Regarding the marker method, you can set `std.lv=TRUE` to release the first factor loading of each latent variable and identify the model by setting latent means to zero and their variances to 1. I don't know if, for second-order models, this will restrict the mean and variance only of the higher order factor or of all them.

Best,

Yago

Serena

unread,

Jun 9, 2024, 12:38:59 AM6/9/24

to lavaan

Hi,

I was also thinking that high correlation might be the reason. They seem fine for the first-order factors. However, the first-order factors highly correlate with second-order factors (>.90). High correlations between second-order and first-order factors might suggest redundancy, indicating that the second-order factor may not provide additional meaningful information beyond the first-order factors. But it always needs to follow the theory you are using.

What are the factor loadings? Have you checked the skewness and kurtosis of your data? Maybe check the basic information about your data to understand it first.

Best,

Serena

Phaedra Longhurst

unread,

Jun 9, 2024, 6:48:01 AM6/9/24

to lavaan

Thanks, both.

Mardia skewness and kurtosis indicate the data for each subscale is neither univariate or multivariate normal; therefore, I have been using MLM and Satorra-Bentler correction. I have ran a CFA for just SIS with each Subscale:

SIScfa<- '
investment =~NA*Solidarity + Satisfaction + Centrality
investment ~~1*investment
definition =~NA*Stereotyping + Homogeneity
definition ~~1*definition'

I then got the following output (after scrapping marker method):

Latent Variables:
Estimate Std.Err z-value P(>|z|) Std.lv Std.all
investment =~
Solidarity 1.138 0.071 16.143 0.000 1.138 0.817
Satisfaction 0.858 0.075 11.379 0.000 0.858 0.642
Centrality 0.879 0.086 10.274 0.000 0.879 0.588
definition =~
Stereotyping 1.349 0.071 19.125 0.000 1.349 0.964
Homogeneity 0.928 0.080 11.578 0.000 0.928 0.671

Covariances:
Estimate Std.Err z-value P(>|z|) Std.lv Std.all
investment ~~
definition 0.795 0.043 18.275 0.000 0.795 0.795

As you can see, the first variable looks dodgy and the covariance between the two higher-order factors is high but potentially acceptable. Any immediate thoughts? I've only ever done CFA for unidimensional measures, so I'm now learning to navigate multi-dimensional CFA!

Yago Luksevicius de Moraes

unread,

Jun 10, 2024, 10:10:58 AM6/10/24

to lavaan

Hi, Phaedra.

If this submodel has good fit, I think you can continue. If the problem returns, maybe add one variable at a time and see what happens can shed some light on the issue.

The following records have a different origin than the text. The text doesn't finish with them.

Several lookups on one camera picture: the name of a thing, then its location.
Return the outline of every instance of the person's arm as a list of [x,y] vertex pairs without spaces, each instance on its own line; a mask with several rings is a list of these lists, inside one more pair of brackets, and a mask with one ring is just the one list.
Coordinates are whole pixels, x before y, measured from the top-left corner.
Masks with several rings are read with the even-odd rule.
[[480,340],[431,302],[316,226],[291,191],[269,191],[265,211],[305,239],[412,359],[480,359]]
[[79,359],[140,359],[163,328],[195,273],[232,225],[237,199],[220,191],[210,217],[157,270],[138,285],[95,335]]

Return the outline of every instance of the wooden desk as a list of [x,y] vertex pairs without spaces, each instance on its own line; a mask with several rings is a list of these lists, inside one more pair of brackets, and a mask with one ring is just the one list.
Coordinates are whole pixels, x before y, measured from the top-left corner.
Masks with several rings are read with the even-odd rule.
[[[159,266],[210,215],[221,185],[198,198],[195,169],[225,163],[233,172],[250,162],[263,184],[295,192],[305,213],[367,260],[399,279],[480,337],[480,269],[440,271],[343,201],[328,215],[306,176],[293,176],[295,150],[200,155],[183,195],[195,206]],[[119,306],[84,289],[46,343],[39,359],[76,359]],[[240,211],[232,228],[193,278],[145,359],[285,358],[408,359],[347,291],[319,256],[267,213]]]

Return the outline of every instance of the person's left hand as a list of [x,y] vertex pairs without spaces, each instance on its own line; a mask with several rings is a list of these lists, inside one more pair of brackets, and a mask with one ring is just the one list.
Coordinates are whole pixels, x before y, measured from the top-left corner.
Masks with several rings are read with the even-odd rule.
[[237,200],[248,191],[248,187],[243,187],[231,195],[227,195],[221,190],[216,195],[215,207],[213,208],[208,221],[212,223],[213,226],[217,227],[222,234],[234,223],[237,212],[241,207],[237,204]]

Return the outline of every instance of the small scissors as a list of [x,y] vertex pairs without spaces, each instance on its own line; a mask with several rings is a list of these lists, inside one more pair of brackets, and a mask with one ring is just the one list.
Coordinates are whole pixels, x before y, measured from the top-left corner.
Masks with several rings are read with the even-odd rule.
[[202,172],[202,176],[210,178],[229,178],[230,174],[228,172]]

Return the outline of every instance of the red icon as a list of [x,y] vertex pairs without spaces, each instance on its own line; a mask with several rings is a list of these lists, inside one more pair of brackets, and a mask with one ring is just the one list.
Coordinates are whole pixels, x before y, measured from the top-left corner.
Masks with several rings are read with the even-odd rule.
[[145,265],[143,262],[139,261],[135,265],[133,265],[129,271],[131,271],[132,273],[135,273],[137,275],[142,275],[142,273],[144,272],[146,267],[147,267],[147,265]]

However, considering how strong is the correlation between your first order factors and that you hypothesized there is a second order factor in your first post, I would try to fit an unidimensional model. You can then run `lavaan::anova` to see if they are statistically different and choose whatever has the lowest AIC/BIC.